The BlackRock UK fund has said it is “very confident” that it will be able to complete the transaction that has put the firm at the centre of a bitter battle over its finances.

The fund, which has been accused of manipulating the prices of assets, has said that the value of the investment has been revised downwards to around £2bn.

However, BlackRock is still awaiting regulatory approval to sell off assets, as it attempts to regain its position as the world’s largest private wealth manager.

BlackRock’s chairman and chief executive, Gary Cohn, said last week that the fund would not be able go public, although it would continue to operate under a separate name.

He said that “our board has no desire to go public” and “our long-term focus is to be focused on achieving a profitable return on our capital.”

Mr Cohn added that “this is a difficult decision for us”.

“I believe it is the right one for BlackRock to make,” he said.

Blackrock said in a statement that it “was very fortunate” to be selected to participate in the deal.

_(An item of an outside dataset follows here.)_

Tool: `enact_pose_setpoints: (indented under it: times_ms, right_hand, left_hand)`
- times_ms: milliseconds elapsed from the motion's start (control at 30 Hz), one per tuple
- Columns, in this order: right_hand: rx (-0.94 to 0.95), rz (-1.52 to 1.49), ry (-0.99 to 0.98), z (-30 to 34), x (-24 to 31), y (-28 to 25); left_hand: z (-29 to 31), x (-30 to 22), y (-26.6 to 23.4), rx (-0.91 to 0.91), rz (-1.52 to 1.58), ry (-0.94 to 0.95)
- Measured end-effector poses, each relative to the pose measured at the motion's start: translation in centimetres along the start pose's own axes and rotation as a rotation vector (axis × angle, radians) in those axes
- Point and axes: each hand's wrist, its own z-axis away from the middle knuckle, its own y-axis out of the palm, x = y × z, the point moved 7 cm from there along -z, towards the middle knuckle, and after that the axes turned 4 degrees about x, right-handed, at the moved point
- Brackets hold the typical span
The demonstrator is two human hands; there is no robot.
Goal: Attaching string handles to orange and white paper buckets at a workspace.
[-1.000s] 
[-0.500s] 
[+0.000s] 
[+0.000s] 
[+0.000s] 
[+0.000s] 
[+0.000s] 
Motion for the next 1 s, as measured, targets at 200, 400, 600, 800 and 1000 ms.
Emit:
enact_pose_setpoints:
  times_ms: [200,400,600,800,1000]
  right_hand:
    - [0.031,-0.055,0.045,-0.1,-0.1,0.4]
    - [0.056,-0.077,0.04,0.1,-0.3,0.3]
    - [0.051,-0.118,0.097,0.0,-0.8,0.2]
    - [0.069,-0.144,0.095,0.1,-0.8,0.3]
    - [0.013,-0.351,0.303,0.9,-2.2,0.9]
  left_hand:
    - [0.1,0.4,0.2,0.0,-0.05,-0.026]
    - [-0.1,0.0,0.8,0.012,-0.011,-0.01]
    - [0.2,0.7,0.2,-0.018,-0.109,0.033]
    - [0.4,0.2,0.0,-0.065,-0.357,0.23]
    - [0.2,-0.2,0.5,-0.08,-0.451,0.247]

It said it was “very grateful” to the bank for providing the funds to BlackRock, adding that “it will be an opportunity to grow and create jobs for local people and the wider community”.

Mr Cohn said the deal “will create many more good jobs and improve our balance sheet”.

BlackRock has been under pressure from US regulators to reveal the value and extent of its investments in the UK and to pay back investors who lost money during the financial crisis.

It has repeatedly insisted that it has paid out more than £2 billion since 2008, including a £700m dividend paid to shareholders in 2015.

The bank has also faced pressure from the US Securities and Exchange Commission to release more details about its trading activities and financial assets, such as its portfolio of foreign currency assets.

Black Rock is one of the worlds biggest private wealth managers, with assets of more than $1 trillion.

The firm is currently subject to a new US law that requires it to report how it spends and profits.